The date given for this article on the online version is 12th September 2005 which seems a bit odd but as the date is missing from the article I will go with that for now.

NME-12-September2005

Feel My Jalapeno

Plagued by disaster and discord, most people find their state of mind wanders inexorably towards the fjords in a long black coat. “Girls in push-up bras” aren’t a recognised part of the lexicon of misery – but then the Red Hot Chili Peppers are the band for whom the dread word ‘irrepressible’ was invented.

Never mind that they’ve lost close friends and band members to drugs and dissatisfaction, or that their unstable guitarist recruitment policy has led them close to the brink of self-destruction, they’ve never lost their knack for making everything sound like a gleefully sticky schoolyard euphemism, for revelling in the leering testosterone and goateed bass that stalks the world of nightmare.

Despite the messages given off by the title, ‘Californication’ is supposedly the band at their most reflective, a meditation on the shallowness of West Coast life and a celebration of the bonds of band and friendship triggered by their reunion with ‘Blood Sugar Sex Magik’ guitarist John Frusciante. A ‘Deserter’s Songs’ for people who like to go ‘Heurghhh!’, occasionally they do slide into genuine melancholy – the closing ‘Road Trippin” best encapsulates their sweetly adolescent camaraderie by loading up a van with “my two favourite allies” and, ahhh, “snacks” and heading off to discuss surfing and, hey, brother, the new record. The title track, too, is just made for standing on Santa Monica Pier in a blustery overcoat, pondering the ends of the earth – and if the whole ‘Hollywood is pornography’ metaphor makes you wish people would just move to Kent and, like, get over it, it’s touched with a certain maturity.

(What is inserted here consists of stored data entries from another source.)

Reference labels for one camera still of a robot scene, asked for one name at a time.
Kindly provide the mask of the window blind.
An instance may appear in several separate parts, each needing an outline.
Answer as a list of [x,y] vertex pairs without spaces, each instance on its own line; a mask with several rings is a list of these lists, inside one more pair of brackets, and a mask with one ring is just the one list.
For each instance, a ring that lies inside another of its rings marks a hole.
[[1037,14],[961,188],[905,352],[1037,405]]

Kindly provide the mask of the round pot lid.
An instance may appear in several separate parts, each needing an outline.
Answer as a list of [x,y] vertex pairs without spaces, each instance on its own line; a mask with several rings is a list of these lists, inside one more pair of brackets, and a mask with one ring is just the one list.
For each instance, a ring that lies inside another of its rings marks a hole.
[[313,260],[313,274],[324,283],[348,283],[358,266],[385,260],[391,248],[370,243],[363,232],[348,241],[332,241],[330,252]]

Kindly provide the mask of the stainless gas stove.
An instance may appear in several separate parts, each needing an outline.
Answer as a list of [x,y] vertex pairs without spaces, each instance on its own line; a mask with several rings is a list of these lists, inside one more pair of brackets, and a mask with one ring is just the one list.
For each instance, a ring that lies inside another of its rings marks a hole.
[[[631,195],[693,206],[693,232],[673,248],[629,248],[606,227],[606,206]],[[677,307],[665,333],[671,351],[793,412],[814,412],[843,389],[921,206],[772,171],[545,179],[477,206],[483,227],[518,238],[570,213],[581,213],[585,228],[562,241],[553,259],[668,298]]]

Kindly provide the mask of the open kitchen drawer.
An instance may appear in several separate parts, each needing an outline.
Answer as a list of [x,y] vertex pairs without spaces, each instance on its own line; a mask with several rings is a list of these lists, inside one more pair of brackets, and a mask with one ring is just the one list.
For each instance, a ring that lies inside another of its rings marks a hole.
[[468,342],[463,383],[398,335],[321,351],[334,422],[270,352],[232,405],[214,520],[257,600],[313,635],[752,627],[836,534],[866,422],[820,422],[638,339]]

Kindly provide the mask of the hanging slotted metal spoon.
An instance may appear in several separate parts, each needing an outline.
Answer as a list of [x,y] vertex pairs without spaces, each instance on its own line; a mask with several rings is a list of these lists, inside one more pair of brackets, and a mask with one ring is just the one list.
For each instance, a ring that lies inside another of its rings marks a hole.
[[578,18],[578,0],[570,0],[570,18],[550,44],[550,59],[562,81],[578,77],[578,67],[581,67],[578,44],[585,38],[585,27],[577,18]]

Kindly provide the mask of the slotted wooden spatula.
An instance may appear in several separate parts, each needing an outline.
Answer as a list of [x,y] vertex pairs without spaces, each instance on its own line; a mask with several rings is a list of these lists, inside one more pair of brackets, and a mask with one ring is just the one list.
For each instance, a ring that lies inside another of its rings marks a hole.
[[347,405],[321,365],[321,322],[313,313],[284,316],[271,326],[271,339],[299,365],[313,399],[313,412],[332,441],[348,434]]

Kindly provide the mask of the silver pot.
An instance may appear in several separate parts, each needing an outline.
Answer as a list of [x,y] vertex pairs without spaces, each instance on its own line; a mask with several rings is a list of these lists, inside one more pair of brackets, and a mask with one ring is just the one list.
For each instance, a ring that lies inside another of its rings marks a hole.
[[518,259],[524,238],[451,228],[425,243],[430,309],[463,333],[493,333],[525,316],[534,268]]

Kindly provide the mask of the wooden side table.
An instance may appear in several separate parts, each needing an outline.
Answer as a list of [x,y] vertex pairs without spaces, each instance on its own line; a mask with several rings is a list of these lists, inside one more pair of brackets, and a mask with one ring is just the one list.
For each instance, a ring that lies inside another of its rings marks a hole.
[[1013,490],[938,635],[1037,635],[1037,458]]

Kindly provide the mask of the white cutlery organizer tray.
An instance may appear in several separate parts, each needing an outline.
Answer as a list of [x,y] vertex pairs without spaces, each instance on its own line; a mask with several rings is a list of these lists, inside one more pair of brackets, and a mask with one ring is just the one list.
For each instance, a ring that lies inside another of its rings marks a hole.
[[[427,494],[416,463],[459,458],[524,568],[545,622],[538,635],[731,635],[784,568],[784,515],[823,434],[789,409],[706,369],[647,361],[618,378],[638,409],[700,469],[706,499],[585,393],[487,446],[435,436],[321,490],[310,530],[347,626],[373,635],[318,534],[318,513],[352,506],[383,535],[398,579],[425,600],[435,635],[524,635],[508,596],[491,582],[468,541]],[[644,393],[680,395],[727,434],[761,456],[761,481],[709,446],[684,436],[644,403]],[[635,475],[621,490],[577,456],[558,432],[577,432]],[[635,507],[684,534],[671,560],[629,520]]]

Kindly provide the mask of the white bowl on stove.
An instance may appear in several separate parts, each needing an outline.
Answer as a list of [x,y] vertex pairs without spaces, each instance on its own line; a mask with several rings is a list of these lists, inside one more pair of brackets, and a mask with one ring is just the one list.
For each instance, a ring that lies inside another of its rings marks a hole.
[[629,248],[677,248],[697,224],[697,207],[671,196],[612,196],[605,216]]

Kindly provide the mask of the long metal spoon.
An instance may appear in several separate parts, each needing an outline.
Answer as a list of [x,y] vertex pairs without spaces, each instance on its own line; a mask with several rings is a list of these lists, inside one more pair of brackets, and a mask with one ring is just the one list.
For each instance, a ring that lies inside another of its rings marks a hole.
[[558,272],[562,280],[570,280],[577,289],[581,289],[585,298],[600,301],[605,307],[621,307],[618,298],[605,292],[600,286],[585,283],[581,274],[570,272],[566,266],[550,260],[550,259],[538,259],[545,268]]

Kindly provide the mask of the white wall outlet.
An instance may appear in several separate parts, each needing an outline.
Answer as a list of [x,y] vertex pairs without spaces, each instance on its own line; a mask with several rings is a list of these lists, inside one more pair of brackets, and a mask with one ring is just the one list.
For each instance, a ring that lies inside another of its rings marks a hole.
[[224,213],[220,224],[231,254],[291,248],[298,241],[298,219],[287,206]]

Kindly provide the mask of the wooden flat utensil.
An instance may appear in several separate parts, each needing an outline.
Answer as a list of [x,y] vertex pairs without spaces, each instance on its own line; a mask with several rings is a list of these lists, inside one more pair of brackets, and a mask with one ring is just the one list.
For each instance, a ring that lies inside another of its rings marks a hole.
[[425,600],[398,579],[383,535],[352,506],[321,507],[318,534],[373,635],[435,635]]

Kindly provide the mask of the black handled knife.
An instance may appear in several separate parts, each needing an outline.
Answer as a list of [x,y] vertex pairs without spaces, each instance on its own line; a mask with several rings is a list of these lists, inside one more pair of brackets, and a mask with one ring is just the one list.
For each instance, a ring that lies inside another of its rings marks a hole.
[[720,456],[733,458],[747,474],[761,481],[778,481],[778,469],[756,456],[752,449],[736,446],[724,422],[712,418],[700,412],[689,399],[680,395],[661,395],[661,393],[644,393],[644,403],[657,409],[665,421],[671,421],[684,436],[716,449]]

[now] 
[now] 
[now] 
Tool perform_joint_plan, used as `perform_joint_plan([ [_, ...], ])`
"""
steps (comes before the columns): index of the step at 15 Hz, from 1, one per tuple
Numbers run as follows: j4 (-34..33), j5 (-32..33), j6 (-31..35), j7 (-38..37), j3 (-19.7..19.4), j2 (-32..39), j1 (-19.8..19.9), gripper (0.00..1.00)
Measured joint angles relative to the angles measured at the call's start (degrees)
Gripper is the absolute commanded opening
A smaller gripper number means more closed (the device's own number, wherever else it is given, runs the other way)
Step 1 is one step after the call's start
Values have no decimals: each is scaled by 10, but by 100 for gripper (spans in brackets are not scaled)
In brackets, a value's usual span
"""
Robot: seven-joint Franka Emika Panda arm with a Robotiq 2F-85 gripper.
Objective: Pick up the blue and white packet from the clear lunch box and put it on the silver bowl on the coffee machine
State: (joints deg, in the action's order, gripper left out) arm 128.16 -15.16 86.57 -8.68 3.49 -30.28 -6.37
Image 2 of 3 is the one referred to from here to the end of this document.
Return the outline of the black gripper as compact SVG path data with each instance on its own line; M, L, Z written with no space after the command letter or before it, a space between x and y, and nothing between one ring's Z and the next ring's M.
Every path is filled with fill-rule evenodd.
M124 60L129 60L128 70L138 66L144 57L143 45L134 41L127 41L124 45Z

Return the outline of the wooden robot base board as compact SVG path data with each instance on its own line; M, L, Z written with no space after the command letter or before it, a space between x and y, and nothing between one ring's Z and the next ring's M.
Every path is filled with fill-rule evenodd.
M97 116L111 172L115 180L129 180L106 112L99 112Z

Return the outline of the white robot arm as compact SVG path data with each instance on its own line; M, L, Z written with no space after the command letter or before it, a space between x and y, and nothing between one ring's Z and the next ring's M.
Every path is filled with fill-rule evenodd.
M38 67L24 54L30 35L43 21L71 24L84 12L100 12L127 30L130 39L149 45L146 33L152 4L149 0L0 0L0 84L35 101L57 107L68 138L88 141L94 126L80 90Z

Like watching a child star in their first role as an accountant, though, it’s still hard to take them seriously. There’s a staccato burst of petulance here called ‘I Love Dirt’ and even as they’re trying for the adult themes that reflect their hard-line lives, they can’t quite shake off their much-loved, inherently juvenile aesthetic of ugliness, looming on the horizon of every song like a veiny Robert Crumb creation. It’s there in the fiendishly clever anagram of ‘Emit Remmus’, furious Sabbath lurching bizarrely backing a tale of going to the movies in Leicester Square; lurking in the woozy piano of ‘Porcelain’, where Anthony Kiedis upends decades of lyrical tradition by rhyming “moon” with “womb”; and best of all, burrowed deep in the seal-barking, foil-chewing funk of ‘Get On Top’. ‘Suck My Kiss’ has become ‘feel my pain’ – and yes, you can bet they say that to all the girls.

This, it seems, is how they ward off the demons. For most people it’s called adolescence. For the Chili Peppers, it’s a lifelong vocation.